The prior approval of the holders of a majority of the votes attached to all shares of the Corporation is required if the amendments relate to the following:
i. | any amendment to increase the maximum number of Common Shares issuable under the Option Plan, except for adjustments in the event that such Common Shares are subdivided, consolidated, converted or reclassified by the Corporation or that any other action of a similar nature affecting such Common Shares is taken by the Corporation; |
ii. | any amendment to reduce the exercise price or purchase price of any option; |
iii. | any amendment to extend the term of any option; |
iv. | any amendment to make a change to the class of persons eligible to participate under the Option Plan; and |
v. | any amendment which would permit any option granted under the Option Plan to be transferable or assignable other than by will or under succession laws (estate settlement) |
provided that Common Shares held directly or indirectly by insiders benefiting from the amendments in (ii) and (iii) shall be excluded when obtaining such shareholder approval.
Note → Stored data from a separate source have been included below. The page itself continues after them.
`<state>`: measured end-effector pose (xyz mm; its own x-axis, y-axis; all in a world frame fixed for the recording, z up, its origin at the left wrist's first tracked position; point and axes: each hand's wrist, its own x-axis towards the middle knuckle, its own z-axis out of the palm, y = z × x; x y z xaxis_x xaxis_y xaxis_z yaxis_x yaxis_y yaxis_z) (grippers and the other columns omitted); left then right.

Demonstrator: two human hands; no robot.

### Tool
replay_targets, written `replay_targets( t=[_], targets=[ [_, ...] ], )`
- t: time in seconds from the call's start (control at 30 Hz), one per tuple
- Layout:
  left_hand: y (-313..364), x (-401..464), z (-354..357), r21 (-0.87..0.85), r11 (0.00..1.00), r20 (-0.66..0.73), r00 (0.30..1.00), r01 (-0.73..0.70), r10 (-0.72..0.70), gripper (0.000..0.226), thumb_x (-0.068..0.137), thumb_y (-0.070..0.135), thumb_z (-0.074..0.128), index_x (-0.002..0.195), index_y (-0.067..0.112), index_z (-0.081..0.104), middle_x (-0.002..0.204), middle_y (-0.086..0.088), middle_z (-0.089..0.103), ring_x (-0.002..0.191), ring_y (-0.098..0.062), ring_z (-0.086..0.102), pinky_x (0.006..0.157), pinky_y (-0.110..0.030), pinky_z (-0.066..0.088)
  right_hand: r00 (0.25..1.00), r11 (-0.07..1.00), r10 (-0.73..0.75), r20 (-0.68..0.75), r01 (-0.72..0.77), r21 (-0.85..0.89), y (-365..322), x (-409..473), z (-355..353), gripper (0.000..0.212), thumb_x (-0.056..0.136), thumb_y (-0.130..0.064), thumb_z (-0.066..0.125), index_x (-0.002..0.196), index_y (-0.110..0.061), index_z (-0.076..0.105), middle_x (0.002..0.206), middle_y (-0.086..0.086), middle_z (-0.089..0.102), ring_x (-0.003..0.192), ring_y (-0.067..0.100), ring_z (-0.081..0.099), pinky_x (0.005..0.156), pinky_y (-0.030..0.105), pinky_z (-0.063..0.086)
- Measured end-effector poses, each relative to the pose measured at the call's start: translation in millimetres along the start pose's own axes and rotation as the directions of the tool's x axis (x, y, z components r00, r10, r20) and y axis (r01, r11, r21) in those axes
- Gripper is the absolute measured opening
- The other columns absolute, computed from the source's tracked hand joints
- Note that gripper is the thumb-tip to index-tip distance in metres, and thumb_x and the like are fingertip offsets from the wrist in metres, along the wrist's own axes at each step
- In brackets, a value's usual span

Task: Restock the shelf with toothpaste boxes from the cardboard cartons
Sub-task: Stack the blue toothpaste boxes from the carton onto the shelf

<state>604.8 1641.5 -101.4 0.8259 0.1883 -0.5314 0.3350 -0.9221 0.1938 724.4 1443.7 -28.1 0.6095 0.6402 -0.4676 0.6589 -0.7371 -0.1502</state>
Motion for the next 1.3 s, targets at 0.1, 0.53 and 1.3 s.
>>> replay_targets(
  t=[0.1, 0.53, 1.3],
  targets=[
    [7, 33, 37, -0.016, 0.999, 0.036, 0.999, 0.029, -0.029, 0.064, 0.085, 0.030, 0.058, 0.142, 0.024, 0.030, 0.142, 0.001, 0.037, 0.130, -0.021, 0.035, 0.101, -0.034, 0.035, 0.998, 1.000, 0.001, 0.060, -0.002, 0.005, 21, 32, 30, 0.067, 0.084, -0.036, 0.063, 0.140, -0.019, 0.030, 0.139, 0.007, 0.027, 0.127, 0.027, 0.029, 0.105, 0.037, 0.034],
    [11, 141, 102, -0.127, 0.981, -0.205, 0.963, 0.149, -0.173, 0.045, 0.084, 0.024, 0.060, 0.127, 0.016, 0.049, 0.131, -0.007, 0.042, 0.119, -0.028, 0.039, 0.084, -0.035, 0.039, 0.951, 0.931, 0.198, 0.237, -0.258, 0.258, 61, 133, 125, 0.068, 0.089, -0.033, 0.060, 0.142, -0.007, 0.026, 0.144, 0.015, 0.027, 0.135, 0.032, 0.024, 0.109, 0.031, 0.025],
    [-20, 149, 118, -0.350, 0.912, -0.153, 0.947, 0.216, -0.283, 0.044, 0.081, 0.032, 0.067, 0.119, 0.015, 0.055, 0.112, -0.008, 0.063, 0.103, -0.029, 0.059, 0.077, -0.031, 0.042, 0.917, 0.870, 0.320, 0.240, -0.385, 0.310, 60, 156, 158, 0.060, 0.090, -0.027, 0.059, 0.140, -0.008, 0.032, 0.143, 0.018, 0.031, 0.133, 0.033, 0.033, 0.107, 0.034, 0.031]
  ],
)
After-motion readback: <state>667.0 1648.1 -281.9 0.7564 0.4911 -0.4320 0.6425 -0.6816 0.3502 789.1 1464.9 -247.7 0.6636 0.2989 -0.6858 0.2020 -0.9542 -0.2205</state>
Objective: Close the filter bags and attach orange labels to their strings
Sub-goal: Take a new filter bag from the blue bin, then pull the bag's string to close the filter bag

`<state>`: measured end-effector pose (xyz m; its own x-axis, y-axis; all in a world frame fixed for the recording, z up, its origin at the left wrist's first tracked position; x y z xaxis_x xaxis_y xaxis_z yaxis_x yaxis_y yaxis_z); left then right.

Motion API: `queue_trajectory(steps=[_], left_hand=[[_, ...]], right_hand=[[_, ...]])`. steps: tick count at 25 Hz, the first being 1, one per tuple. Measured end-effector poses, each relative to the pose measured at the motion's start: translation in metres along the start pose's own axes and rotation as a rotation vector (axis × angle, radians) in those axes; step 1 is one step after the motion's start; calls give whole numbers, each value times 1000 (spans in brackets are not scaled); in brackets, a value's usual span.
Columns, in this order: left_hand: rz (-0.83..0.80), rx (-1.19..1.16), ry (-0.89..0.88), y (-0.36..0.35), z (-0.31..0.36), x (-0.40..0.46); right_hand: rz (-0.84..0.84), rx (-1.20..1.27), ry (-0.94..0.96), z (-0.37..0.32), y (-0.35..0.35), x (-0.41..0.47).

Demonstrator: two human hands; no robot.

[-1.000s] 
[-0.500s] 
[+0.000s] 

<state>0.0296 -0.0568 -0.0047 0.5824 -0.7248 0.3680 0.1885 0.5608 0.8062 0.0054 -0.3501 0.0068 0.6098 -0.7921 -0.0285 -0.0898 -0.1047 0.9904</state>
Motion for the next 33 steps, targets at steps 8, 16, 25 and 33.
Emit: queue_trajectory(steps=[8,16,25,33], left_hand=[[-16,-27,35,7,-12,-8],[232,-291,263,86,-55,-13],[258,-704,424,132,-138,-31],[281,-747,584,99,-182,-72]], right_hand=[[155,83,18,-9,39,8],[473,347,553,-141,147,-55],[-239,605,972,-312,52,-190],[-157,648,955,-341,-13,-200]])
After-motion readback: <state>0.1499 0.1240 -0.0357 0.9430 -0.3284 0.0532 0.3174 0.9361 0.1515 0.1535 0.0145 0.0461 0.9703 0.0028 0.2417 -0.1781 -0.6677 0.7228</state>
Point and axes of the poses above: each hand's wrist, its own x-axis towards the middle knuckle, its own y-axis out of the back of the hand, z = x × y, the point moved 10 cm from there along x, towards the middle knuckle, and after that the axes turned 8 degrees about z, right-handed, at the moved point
Adjustment to Common Shares Subject to the Option Plan
In the event the Corporation proposes to amalgamate, merge or consolidate with any other corporation (other than with a wholly-owned subsidiary of the Corporation) or to liquidate, dissolve or wind-up, or in the event an offer to purchase the Common Shares or any part thereof shall be made to all holders of Common Shares, Corporation shall have the right, upon written notice thereof to each optionee holding options under the Option Plan, to permit the exercise of all such options within the thirty day period next following the date of such notice and to determine that upon the expiration of such thirty day period, all rights of optionees to such options or to exercise same (to the extent not therefore exercised) shall ipso facto terminate and cease to have any further force or effect whatsoever.
The text of the Corporation’s Stock Option Plan can be found on SEDAR at www.sedar.com.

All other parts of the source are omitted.